I am great at doing the work and sharing more credit with other people, whether or not they actually helped out as much as I say they did.
Was that self-congratulatory? Many apologies if so. I was trying to be self-deprecating. That happens to be my forte.
But last week I went out of my comfort zone and celebrated the premiere of The Other Client List, the web series I created, wrote, co-produce and co-star in that took about a year and a half to make into a reality.
It’s not like I worked on it all day every day for 18 months. But I did work on it a lot. And last week, I actually took a break to celebrate that work.
To be honest, it felt a little strange. All the focus and energy that went into getting the premiere up and away could have been used towards other creative projects. I could have been at home writing the book I’ve been tinkering away at for a long time. I could have been working on my new demo reel, or my new pilot, or a new character study for another project, or outlining episodes for yet another project. I had plenty I could have been doing. But I took a night to celebrate and show people the work.
I think part of the reason I’m hesitant is lingering fear. I say lingering because, for the most part, I’m pretty good at facing my fears head on when I recognize them. But there’s still a strong part of me that gets nervous when I put myself out in the world. I was nervous that it wouldn’t be well received. I was nervous that if I took time to look nice, I’d likely fall on my face and embarrass myself. I was nervous that people would be like “She spent all that time… on this?” I’m accustomed to taking risks, putting myself out there and getting rejected. It’s harder for me to get celebrated and to allow myself to be good at something. As a perfectionist and workaholic at heart, I’m always convinced I didn’t work hard enough or overlooked so many things that could have made my product better.
But last week was good for me. I told myself, as I scoured over the finished product again and again, seeing tiny fixes I wanted to make and things about my performance that I’m unsatisfied with, that I did the best I could with what I had at the time. And that’s really all we can ever ask for.
I think too often people get held up thinking something has to be perfect. I have that same inclination. For years I kept my stand up comedy offline because no performance was every good enough or I never got footage of a completed joke. But I’m slowly learn to get over it. I’d rather have a product I’m proud of online than have a thousand projects I don’t think are good enough never see the light of day. I appreciate the perfectionism and workaholic nature because they fuel and inspire me to keep doing better than the last venture. But I also respect the fact that letting them have too much influence in my life will cause me more frustration and pain than listening to them a little then letting them go.
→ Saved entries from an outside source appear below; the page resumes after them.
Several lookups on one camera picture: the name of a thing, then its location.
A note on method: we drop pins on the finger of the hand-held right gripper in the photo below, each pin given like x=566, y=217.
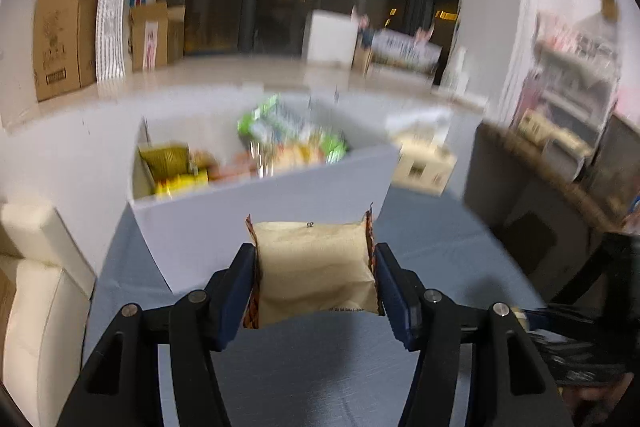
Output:
x=532, y=321

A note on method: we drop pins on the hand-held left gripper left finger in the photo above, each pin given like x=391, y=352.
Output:
x=235, y=297

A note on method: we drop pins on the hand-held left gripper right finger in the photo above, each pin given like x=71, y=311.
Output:
x=395, y=302

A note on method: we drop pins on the white storage box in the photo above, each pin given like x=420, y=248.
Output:
x=200, y=232

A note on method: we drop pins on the beige snack packet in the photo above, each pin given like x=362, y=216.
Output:
x=315, y=272

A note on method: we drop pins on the person's right hand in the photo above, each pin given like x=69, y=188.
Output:
x=600, y=404

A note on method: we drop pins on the blue tablecloth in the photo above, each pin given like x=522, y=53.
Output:
x=325, y=367

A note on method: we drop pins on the bright yellow snack packet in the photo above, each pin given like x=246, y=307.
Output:
x=180, y=184

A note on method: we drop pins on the orange snack packet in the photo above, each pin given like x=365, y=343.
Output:
x=230, y=167

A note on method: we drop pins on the dark wooden side table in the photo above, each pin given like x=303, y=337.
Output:
x=505, y=187

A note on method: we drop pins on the beige printed carton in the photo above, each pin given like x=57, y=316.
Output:
x=425, y=167

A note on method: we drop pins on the olive yellow snack bag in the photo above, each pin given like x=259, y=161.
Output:
x=165, y=159

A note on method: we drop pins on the grey metal tin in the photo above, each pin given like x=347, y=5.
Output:
x=564, y=159

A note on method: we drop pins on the green white snack bag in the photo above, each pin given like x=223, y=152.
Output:
x=270, y=122

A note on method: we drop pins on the cream flat box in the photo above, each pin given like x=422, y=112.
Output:
x=536, y=129

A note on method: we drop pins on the cream sofa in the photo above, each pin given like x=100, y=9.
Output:
x=35, y=317

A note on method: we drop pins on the small brown cardboard box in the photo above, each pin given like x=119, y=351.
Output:
x=361, y=59

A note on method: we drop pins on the cluttered shelf unit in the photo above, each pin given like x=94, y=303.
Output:
x=570, y=77

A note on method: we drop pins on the long printed box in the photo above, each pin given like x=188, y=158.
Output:
x=405, y=49

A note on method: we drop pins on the white foam box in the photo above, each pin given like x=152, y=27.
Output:
x=330, y=37

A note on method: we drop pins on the open cardboard box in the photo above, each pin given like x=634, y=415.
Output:
x=150, y=37

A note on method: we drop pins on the tall stack of white trays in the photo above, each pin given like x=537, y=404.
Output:
x=111, y=22

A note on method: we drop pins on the large cardboard box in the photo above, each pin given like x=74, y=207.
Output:
x=60, y=37

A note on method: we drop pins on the brown wall sticker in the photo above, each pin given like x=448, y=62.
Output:
x=610, y=4

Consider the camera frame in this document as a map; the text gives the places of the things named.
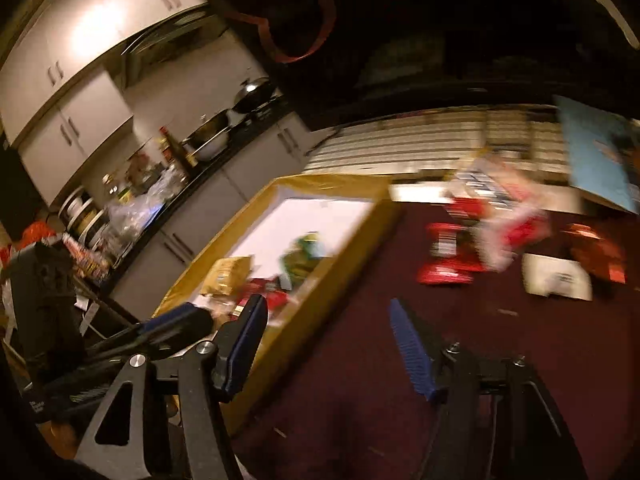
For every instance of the colourful printed snack packet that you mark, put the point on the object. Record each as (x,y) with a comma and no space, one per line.
(87,259)

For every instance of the yellow snack packet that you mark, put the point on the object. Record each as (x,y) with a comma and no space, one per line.
(226,275)

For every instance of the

I’m also learning how to relax and celebrate these accomplishments. The event last week was a real joy. And I enjoyed the heck out of taking an evening to gather friends and partners from all sorts of areas in my life to watch my work. I really enjoyed letting myself just let the work stand for itself. And I enjoyed people’s laughter and support. I realized that the rest of the web series will be viewed by people online, so I won’t get to hear the laughter or listen to direct responses (for the most part). So I sat back and enjoyed it. And when people said “good job,” I didn’t self-deprecate or try to downplay things. I smiled and said “Thank you.” I made sure the people who deserved credit got it, and I took credit for what I did proudly and unapologetically.
Because I did work my ass off. I put a ton of time, energy, money, and effort into this project. And it was time to celebrate that. And I wore an awesome outfit and didn’t fall flat on my face. And it all felt pretty daggum good.
But of course I have a western to finish off now and festivals to submit to and project to develop and imaginary characters to bring to life. So now it’s back to my favorite part… the work.